Write out the entries below in full, exactly as given.

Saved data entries
----------
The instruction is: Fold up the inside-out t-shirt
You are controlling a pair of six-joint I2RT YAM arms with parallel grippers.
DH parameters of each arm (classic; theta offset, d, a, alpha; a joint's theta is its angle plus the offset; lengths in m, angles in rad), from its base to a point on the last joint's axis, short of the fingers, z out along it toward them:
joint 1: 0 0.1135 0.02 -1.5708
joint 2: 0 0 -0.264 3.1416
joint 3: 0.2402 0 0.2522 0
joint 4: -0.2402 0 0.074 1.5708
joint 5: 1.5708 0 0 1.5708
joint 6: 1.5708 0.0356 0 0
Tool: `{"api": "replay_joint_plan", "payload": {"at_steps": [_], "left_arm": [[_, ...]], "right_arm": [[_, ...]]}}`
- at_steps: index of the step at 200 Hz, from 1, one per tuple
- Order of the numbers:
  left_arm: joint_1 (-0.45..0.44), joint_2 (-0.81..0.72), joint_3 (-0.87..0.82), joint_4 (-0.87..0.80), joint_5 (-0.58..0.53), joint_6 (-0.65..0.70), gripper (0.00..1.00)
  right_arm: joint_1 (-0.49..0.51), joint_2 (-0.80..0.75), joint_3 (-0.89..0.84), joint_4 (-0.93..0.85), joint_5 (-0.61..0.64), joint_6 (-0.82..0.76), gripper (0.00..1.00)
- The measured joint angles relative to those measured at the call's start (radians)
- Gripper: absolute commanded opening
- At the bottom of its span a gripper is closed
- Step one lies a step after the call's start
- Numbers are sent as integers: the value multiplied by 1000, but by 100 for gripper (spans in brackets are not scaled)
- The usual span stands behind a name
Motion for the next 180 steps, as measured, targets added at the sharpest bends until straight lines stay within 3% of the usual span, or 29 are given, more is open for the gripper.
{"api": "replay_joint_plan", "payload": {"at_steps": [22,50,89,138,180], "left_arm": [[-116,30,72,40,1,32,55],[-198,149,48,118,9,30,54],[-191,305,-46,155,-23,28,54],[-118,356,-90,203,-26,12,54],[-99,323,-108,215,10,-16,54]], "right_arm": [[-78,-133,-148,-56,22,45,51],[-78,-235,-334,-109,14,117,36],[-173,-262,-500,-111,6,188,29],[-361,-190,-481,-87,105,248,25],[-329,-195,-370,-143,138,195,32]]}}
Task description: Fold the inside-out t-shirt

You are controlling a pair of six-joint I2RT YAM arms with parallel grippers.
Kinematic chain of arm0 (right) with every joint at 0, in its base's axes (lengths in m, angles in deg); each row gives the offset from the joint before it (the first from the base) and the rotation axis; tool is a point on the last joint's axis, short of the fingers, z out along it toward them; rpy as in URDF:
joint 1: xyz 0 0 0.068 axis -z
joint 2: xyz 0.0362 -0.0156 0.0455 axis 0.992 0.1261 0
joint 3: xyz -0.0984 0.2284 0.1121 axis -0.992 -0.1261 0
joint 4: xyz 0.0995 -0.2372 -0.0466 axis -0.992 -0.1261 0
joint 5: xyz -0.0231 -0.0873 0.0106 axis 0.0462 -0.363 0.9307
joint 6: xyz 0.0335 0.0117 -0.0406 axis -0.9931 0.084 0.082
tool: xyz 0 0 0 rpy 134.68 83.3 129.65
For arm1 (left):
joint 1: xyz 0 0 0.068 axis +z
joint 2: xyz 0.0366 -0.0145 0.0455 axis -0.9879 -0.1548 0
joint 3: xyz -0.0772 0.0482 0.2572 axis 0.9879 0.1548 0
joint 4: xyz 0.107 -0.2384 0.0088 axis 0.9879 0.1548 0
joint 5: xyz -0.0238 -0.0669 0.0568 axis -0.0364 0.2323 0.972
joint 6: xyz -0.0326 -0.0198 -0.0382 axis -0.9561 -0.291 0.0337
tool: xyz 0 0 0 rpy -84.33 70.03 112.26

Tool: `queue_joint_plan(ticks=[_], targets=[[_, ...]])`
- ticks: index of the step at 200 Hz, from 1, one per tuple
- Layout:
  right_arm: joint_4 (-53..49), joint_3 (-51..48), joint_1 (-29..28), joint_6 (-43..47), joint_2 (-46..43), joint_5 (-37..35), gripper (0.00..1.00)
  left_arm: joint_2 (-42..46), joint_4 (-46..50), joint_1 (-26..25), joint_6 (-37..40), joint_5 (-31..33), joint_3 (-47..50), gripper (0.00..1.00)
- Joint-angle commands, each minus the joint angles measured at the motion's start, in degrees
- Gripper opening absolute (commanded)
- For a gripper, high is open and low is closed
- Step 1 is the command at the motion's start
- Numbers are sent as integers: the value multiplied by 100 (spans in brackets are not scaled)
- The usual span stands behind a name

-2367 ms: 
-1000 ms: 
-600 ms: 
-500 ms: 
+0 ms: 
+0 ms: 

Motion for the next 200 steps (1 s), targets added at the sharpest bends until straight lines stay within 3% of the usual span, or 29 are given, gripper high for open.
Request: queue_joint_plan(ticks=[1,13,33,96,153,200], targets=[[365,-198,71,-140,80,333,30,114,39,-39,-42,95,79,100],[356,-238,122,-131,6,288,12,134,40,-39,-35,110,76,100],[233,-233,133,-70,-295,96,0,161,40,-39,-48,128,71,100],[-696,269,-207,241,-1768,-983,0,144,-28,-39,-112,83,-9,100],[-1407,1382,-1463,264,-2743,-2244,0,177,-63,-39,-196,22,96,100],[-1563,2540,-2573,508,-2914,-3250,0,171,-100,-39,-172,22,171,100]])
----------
**Solution to this problem**
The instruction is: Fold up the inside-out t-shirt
You are controlling a pair of six-joint I2RT YAM arms with parallel grippers.
DH parameters of each arm (classic; theta offset, d, a, alpha; a joint's theta is its angle plus the offset; lengths in m, angles in rad), from its base to a point on the last joint's axis, short of the fingers, z out along it toward them:
joint 1: 0 0.1135 0.02 -1.5708
joint 2: 0 0 -0.264 3.1416
joint 3: 0.2402 0 0.2522 0
joint 4: -0.2402 0 0.074 1.5708
joint 5: 1.5708 0 0 1.5708
joint 6: 1.5708 0.0356 0 0
Tool: `{"api": "replay_joint_plan", "payload": {"at_steps": [_], "left_arm": [[_, ...]], "right_arm": [[_, ...]]}}`
- at_steps: index of the step at 200 Hz, from 1, one per tuple
- Order of the numbers:
  left_arm: joint_1 (-0.45..0.44), joint_2 (-0.81..0.72), joint_3 (-0.87..0.82), joint_4 (-0.87..0.80), joint_5 (-0.58..0.53), joint_6 (-0.65..0.70), gripper (0.00..1.00)
  right_arm: joint_1 (-0.49..0.51), joint_2 (-0.80..0.75), joint_3 (-0.89..0.84), joint_4 (-0.93..0.85), joint_5 (-0.61..0.64), joint_6 (-0.82..0.76), gripper (0.00..1.00)
- The measured joint angles relative to those measured at the call's start (radians)
- Gripper: absolute commanded opening
- At the bottom of its span a gripper is closed
- Step one lies a step after the call's start
- Numbers are sent as integers: the value multiplied by 1000, but by 100 for gripper (spans in brackets are not scaled)
- The usual span stands behind a name
Motion for the next 180 steps, as measured, targets added at the sharpest bends until straight lines stay within 3% of the usual span, or 29 are given, more is open for the gripper.
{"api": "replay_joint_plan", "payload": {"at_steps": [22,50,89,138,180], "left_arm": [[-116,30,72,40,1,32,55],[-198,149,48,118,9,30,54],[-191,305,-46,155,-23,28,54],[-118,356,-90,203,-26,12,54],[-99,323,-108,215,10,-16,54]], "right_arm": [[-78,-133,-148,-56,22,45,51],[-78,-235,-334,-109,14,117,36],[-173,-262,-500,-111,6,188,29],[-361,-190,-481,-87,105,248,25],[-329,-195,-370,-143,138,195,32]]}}
Task description: Fold the inside-out t-shirt

You are controlling a pair of six-joint I2RT YAM arms with parallel grippers.
Kinematic chain of arm0 (right) with every joint at 0, in its base's axes (lengths in m, angles in deg); each row gives the offset from the joint before it (the first from the base) and the rotation axis; tool is a point on the last joint's axis, short of the fingers, z out along it toward them; rpy as in URDF:
joint 1: xyz 0 0 0.068 axis -z
joint 2: xyz 0.0362 -0.0156 0.0455 axis 0.992 0.1261 0
joint 3: xyz -0.0984 0.2284 0.1121 axis -0.992 -0.1261 0
joint 4: xyz 0.0995 -0.2372 -0.0466 axis -0.992 -0.1261 0
joint 5: xyz -0.0231 -0.0873 0.0106 axis 0.0462 -0.363 0.9307
joint 6: xyz 0.0335 0.0117 -0.0406 axis -0.9931 0.084 0.082
tool: xyz 0 0 0 rpy 134.68 83.3 129.65
For arm1 (left):
joint 1: xyz 0 0 0.068 axis +z
joint 2: xyz 0.0366 -0.0145 0.0455 axis -0.9879 -0.1548 0
joint 3: xyz -0.0772 0.0482 0.2572 axis 0.9879 0.1548 0
joint 4: xyz 0.107 -0.2384 0.0088 axis 0.9879 0.1548 0
joint 5: xyz -0.0238 -0.0669 0.0568 axis -0.0364 0.2323 0.972
joint 6: xyz -0.0326 -0.0198 -0.0382 axis -0.9561 -0.291 0.0337
tool: xyz 0 0 0 rpy -84.33 70.03 112.26

Tool: `queue_joint_plan(ticks=[_], targets=[[_, ...]])`
- ticks: index of the step at 200 Hz, from 1, one per tuple
- Layout:
  right_arm: joint_4 (-53..49), joint_3 (-51..48), joint_1 (-29..28), joint_6 (-43..47), joint_2 (-46..43), joint_5 (-37..35), gripper (0.00..1.00)
  left_arm: joint_2 (-42..46), joint_4 (-46..50), joint_1 (-26..25), joint_6 (-37..40), joint_5 (-31..33), joint_3 (-47..50), gripper (0.00..1.00)
- Joint-angle commands, each minus the joint angles measured at the motion's start, in degrees
- Gripper opening absolute (commanded)
- For a gripper, high is open and low is closed
- Step 1 is the command at the motion's start
- Numbers are sent as integers: the value multiplied by 100 (spans in brackets are not scaled)
- The usual span stands behind a name

-2367 ms: 
-1000 ms: 
-600 ms: 
-500 ms: 
+0 ms: 
+0 ms: 

Motion for the next 200 steps (1 s), targets added at the sharpest bends until straight lines stay within 3% of the usual span, or 29 are given, gripper high for open.
Request: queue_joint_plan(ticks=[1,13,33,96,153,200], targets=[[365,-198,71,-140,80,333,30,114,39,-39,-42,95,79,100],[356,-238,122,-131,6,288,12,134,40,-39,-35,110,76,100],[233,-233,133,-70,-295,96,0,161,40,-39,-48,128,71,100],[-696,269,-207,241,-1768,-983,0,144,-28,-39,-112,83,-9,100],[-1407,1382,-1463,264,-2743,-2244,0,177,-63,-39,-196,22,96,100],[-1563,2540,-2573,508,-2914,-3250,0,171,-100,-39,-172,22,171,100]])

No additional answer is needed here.